Tono remembers events differently. The first experiment was followed by a second, he says. Ponczka was given intravenous injections of sea water, to determine if sea water could be used as a substitute for sterile saline solution, used to increase blood volume in the wounded or those in shock. Tono held the bottle of sea water. He says Ponczka bled to death.

Then it was the turn of the others.

The Japanese wanted to learn whether a patient could survive the partial loss of his liver. They wanted to learn if epilepsy could be controlled by removing part of the brain. According to U.S. military records, physicians also operated on the prisoners' stomachs and necks.

All the Americans died.

"There was no debate among the doctors about whether to do the operations - that is what made it so strange," Tono says.

The remains of the soldiers were at first preserved in formaldehyde so they could be studied by anatomy students. There were second thoughts when Japan surrendered to the United States in August 1945.

Some of the people involved began to worry about the consequences of having performed the experiments. The body parts were disposed of, records destroyed and stories concocted to mask what was done.

Japanese authorities claimed that some of the American POWs had been sent to Hiroshima and vanished in the atomic bomb blast, that the others had been in a plane crash on the way to Tokyo.

Word of the experiments eventually leaked out.

Thirty people were brought to trial by an Allied war crimes tribunal in Yokohama, Japan, on March 11, 1948. Charges included vivisection, wrongful removal of body parts and cannibalism - based on reports that the experimenters had eaten the livers of the Americans.

TWENTY-THREE FOUND GUILTY

Of the 30 defendants, 23 were found guilty of various charges. (For lack of proof, the charges of cannibalism had been dismissed.) Five of the guilty were sentenced to death, four to life imprisonment. The other 14 were sentenced to shorter terms.

But the attitude of the American occupation forces began to change, largely because of the start of the Korean War in June 1950. The United States had less interest in punishing Japan, an enemy-turned-ally.

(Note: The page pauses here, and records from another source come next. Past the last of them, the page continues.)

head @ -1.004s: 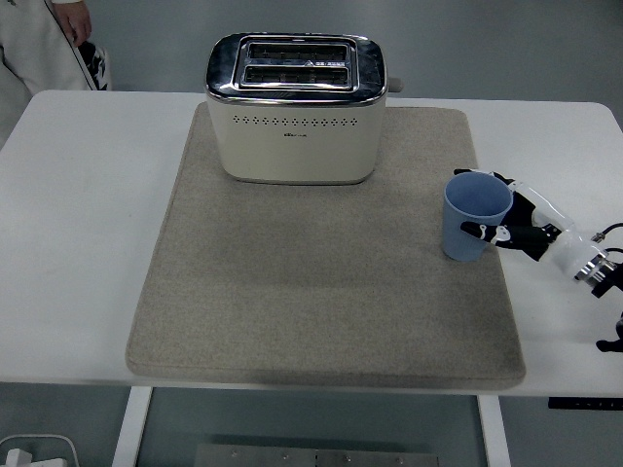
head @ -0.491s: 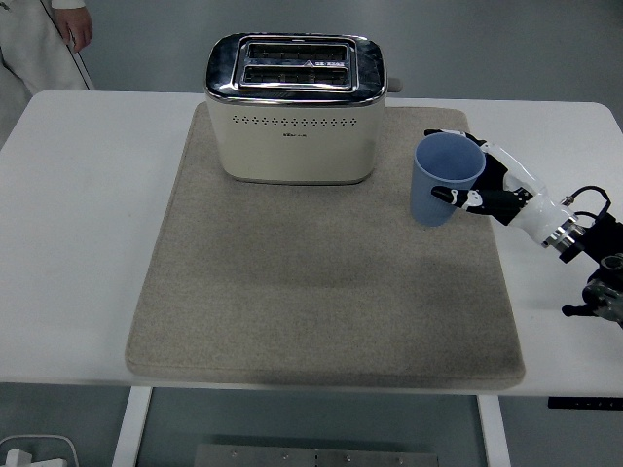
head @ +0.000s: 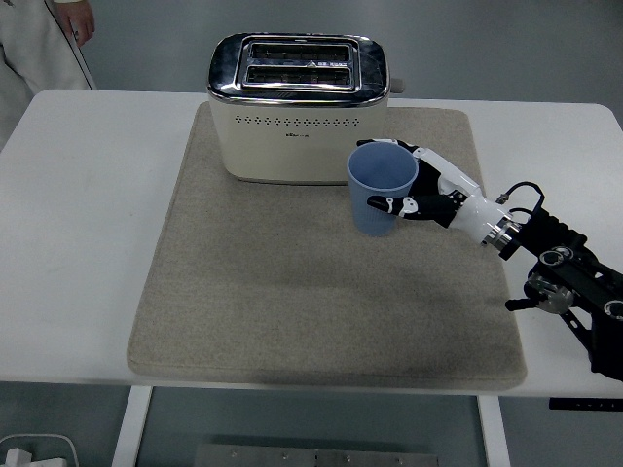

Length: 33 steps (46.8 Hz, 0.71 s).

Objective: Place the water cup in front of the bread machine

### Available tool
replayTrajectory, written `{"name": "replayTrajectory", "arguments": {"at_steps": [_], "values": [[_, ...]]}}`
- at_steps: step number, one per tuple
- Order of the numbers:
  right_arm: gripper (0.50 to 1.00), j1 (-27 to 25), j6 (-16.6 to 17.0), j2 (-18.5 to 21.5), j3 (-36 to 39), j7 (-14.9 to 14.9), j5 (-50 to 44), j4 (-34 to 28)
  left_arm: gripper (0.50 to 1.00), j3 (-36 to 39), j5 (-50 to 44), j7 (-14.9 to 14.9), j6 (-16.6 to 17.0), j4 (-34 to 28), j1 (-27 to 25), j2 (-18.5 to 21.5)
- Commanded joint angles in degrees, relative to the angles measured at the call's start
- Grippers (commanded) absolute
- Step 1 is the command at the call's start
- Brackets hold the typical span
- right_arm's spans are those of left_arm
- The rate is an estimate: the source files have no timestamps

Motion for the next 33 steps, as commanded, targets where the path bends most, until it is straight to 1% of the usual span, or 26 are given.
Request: {"name": "replayTrajectory", "arguments": {"at_steps": [1, 10, 17, 27, 33], "values": [[0.68, 0.79, -0.78, 1.75, -0.53, -1.08, 0.02, -0.08, 1.0, 0.0, 0.0, 0.0, 0.0, 0.01, 0.02, 0.0], [0.682, 2.2, -2.89, 5.53, -1.32, -3.71, 0.02, -0.34, 1.0, 0.0, 0.0, 0.0, 0.0, 0.01, 0.02, 0.0], [0.684, 2.64, -3.86, 7.73, -1.85, -3.89, -1.21, -0.52, 1.0, 0.0, 0.0, 0.0, 0.0, 0.01, 0.02, 0.0], [0.684, 2.64, -6.23, 10.72, -3.0, -4.07, -3.06, -1.31, 1.0, 0.0, 0.0, 0.0, 0.0, 0.01, 0.02, 0.0], [0.686, 2.64, -8.34, 12.21, -3.17, -5.91, -3.15, -1.66, 1.0, 0.0, 0.0, 0.0, 0.0, 0.01, 0.02, 0.0]]}}
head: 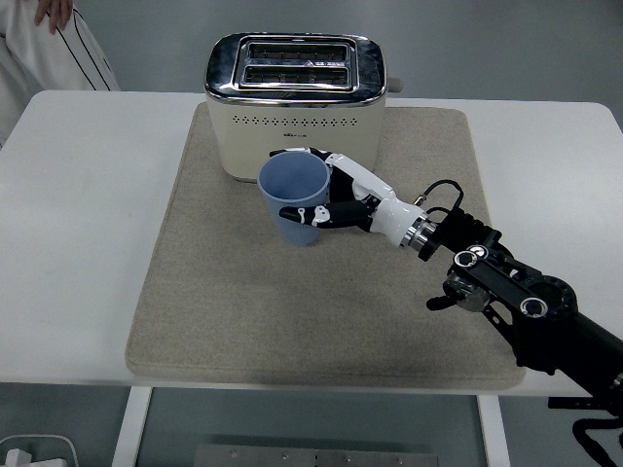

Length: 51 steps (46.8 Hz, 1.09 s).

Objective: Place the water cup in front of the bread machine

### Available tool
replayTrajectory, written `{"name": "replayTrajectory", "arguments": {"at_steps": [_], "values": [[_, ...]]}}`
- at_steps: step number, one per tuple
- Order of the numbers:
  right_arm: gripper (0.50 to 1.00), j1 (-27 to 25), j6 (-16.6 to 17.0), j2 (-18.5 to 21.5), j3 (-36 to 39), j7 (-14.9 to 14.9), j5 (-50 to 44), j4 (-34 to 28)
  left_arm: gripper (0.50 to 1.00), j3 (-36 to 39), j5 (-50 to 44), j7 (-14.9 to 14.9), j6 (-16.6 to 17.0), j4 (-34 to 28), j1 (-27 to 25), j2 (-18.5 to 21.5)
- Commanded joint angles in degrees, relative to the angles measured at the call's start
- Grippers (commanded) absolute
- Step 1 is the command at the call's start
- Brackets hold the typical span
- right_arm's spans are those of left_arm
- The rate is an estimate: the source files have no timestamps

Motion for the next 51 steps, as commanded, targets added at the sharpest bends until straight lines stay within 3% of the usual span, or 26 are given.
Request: {"name": "replayTrajectory", "arguments": {"at_steps": [1, 18, 29, 51], "values": [[0.688, 0.0, -1.33, 0.63, -0.04, -1.06, -0.08, -0.2, 1.0, 0.0, 0.0, 0.0, 0.0, 0.0, 0.0, 0.0], [0.699, -0.27, -6.51, 0.63, -1.27, -1.41, -0.17, -1.34, 1.0, 0.0, 0.0, 0.0, 0.0, 0.0, 0.0, 0.0], [0.719, -0.79, -7.92, 0.63, -1.27, -1.5, -0.17, -1.87, 1.0, 0.0, 0.0, 0.0, 0.0, 0.0, 0.0, 0.0], [0.856, -2.29, -9.94, 0.63, -1.18, -1.41, 0.53, -2.05, 1.0, 0.0, 0.0, 0.0, 0.0, 0.0, 0.0, 0.0]]}}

In September 1950, U.S. Gen. Douglas MacArthur, as supreme commander for Allied Forces, reduced most of the sentences. By 1958, all those convicted were free. None of the death sentences was carried out.

By the mid-1960s most of the medical notes, photographs and tissue samples had been destroyed, hidden or lost, according to Shoji Kawazoe, a former faculty member.

The victims are honored collectively each May 5 at the sites where the B-29 and the Japanese fighter crashed.

This year, the mayor of Takeda City, the village closest to the crash site, spoke briefly. The memorial, he said, was intended to transcend hatred. "War does not necessarily come from outside," he said. "It can come from inside ourselves."